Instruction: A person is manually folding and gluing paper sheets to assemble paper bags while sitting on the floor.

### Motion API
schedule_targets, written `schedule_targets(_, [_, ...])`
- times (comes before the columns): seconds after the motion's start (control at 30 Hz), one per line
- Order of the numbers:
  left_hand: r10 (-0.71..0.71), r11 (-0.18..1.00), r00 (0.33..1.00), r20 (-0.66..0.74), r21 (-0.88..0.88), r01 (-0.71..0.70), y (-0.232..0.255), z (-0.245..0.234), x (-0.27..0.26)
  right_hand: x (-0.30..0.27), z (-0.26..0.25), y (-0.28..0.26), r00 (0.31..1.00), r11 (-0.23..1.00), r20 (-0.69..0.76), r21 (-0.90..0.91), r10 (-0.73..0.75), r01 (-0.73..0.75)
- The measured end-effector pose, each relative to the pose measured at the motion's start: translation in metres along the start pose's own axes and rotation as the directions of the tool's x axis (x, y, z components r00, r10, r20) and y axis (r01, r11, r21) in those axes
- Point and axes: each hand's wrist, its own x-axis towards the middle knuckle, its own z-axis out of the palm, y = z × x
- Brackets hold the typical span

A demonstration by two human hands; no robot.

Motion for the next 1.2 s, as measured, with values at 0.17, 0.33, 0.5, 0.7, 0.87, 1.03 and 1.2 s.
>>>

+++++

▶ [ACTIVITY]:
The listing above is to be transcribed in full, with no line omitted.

▶ [ANSWER SPACE]:
Instruction: A person is manually folding and gluing paper sheets to assemble paper bags while sitting on the floor.

### Motion API
schedule_targets, written `schedule_targets(_, [_, ...])`
- times (comes before the columns): seconds after the motion's start (control at 30 Hz), one per line
- Order of the numbers:
  left_hand: r10 (-0.71..0.71), r11 (-0.18..1.00), r00 (0.33..1.00), r20 (-0.66..0.74), r21 (-0.88..0.88), r01 (-0.71..0.70), y (-0.232..0.255), z (-0.245..0.234), x (-0.27..0.26)
  right_hand: x (-0.30..0.27), z (-0.26..0.25), y (-0.28..0.26), r00 (0.31..1.00), r11 (-0.23..1.00), r20 (-0.69..0.76), r21 (-0.90..0.91), r10 (-0.73..0.75), r01 (-0.73..0.75)
- The measured end-effector pose, each relative to the pose measured at the motion's start: translation in metres along the start pose's own axes and rotation as the directions of the tool's x axis (x, y, z components r00, r10, r20) and y axis (r01, r11, r21) in those axes
- Point and axes: each hand's wrist, its own x-axis towards the middle knuckle, its own z-axis out of the palm, y = z × x
- Brackets hold the typical span

A demonstration by two human hands; no robot.

Motion for the next 1.2 s, as measured, with values at 0.17, 0.33, 0.5, 0.7, 0.87, 1.03 and 1.2 s.
>>>

The exercise requires nothing more than what has been given.